## WORK ITEM
Where the records below have a line with "cable", that line is to be copied.

## MATERIAL SUPPLIED
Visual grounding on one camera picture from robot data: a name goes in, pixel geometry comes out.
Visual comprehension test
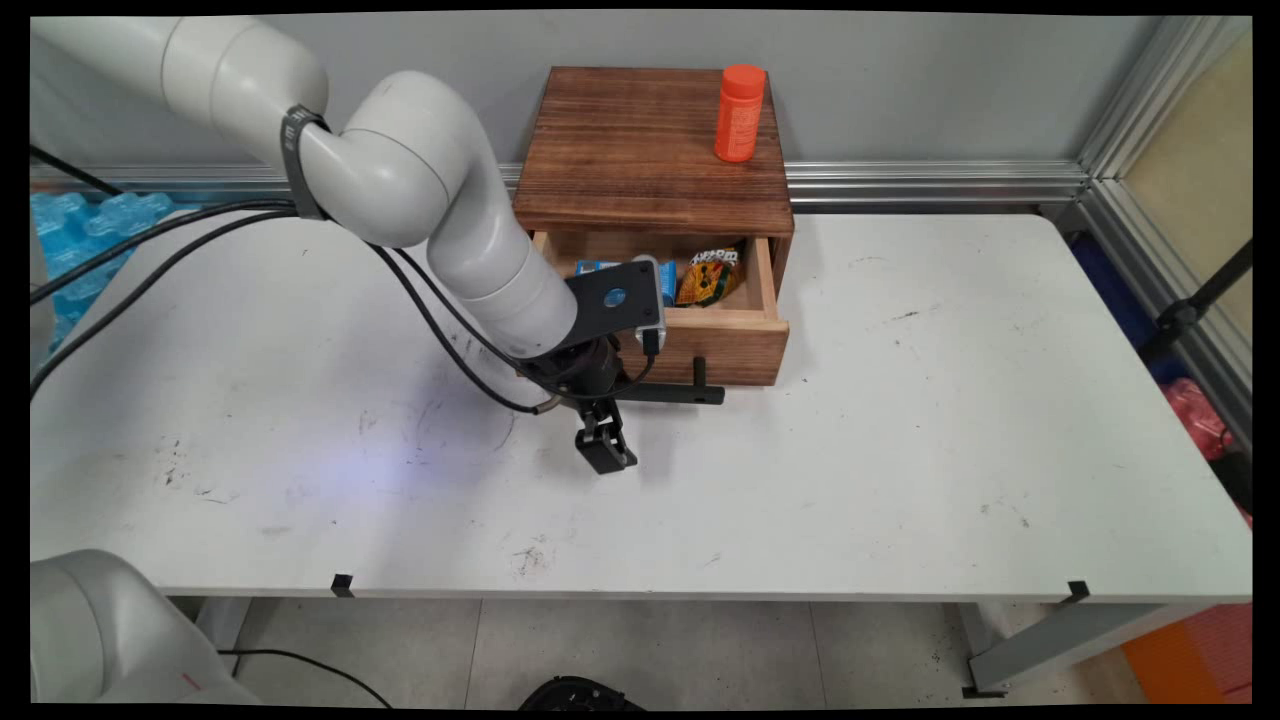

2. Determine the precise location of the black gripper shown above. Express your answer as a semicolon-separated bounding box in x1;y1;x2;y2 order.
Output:
520;338;639;476

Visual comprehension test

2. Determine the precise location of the black drawer handle bar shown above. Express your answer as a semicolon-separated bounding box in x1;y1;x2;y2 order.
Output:
608;357;727;407

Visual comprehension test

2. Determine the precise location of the wooden drawer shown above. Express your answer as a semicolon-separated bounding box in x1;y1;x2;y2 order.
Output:
530;231;792;389

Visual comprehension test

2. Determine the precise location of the blue snack packet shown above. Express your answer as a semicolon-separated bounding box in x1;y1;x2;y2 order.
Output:
574;257;679;307

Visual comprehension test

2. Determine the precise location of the yellow orange snack bag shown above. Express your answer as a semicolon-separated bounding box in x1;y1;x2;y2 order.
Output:
675;244;747;309

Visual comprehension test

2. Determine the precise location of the black round floor object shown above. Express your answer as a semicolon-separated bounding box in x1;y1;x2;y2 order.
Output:
517;675;647;712

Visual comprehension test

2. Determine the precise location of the dark wooden cabinet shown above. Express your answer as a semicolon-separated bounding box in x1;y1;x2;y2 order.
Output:
511;66;797;303

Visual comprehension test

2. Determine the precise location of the orange plastic bottle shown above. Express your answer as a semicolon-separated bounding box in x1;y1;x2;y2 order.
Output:
714;64;768;164

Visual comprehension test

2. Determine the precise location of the grey table leg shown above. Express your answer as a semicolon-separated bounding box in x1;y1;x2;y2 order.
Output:
194;597;253;653
958;600;1219;699

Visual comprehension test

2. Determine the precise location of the dark blue object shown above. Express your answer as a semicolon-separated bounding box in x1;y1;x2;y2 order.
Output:
1063;233;1193;388

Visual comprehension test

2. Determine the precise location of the blue plastic bag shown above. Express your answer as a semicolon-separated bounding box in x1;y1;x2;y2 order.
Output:
30;191;177;353

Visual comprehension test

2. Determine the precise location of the red plastic bag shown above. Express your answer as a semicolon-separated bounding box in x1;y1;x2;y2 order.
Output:
1163;377;1238;462

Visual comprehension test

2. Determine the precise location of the black stand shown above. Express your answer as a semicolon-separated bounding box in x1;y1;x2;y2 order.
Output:
1138;240;1253;367

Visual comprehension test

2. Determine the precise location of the orange box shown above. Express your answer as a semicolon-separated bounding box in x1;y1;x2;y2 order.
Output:
1120;602;1253;705

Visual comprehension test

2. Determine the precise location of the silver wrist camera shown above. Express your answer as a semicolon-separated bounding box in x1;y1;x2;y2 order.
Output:
632;254;669;357

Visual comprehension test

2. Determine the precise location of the black floor cable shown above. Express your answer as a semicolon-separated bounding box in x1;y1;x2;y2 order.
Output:
216;648;394;710

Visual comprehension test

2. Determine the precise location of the black strap on arm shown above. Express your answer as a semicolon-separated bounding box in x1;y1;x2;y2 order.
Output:
279;104;334;222

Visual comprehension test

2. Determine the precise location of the aluminium rail along wall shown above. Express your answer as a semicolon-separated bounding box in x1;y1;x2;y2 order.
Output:
30;160;1093;213

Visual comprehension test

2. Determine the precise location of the aluminium side rail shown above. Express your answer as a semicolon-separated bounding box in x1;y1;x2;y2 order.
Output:
1040;178;1253;451

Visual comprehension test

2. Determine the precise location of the thin black background cable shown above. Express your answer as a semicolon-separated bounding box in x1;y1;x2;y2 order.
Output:
30;146;123;197

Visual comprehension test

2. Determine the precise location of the aluminium corner post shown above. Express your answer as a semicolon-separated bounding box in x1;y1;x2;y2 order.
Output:
1078;15;1253;183

## ANSWER SPACE
2. Determine the precise location of the black floor cable shown above. Express your answer as a semicolon-separated bounding box in x1;y1;x2;y2 order.
2. Determine the precise location of the thin black background cable shown above. Express your answer as a semicolon-separated bounding box in x1;y1;x2;y2 order.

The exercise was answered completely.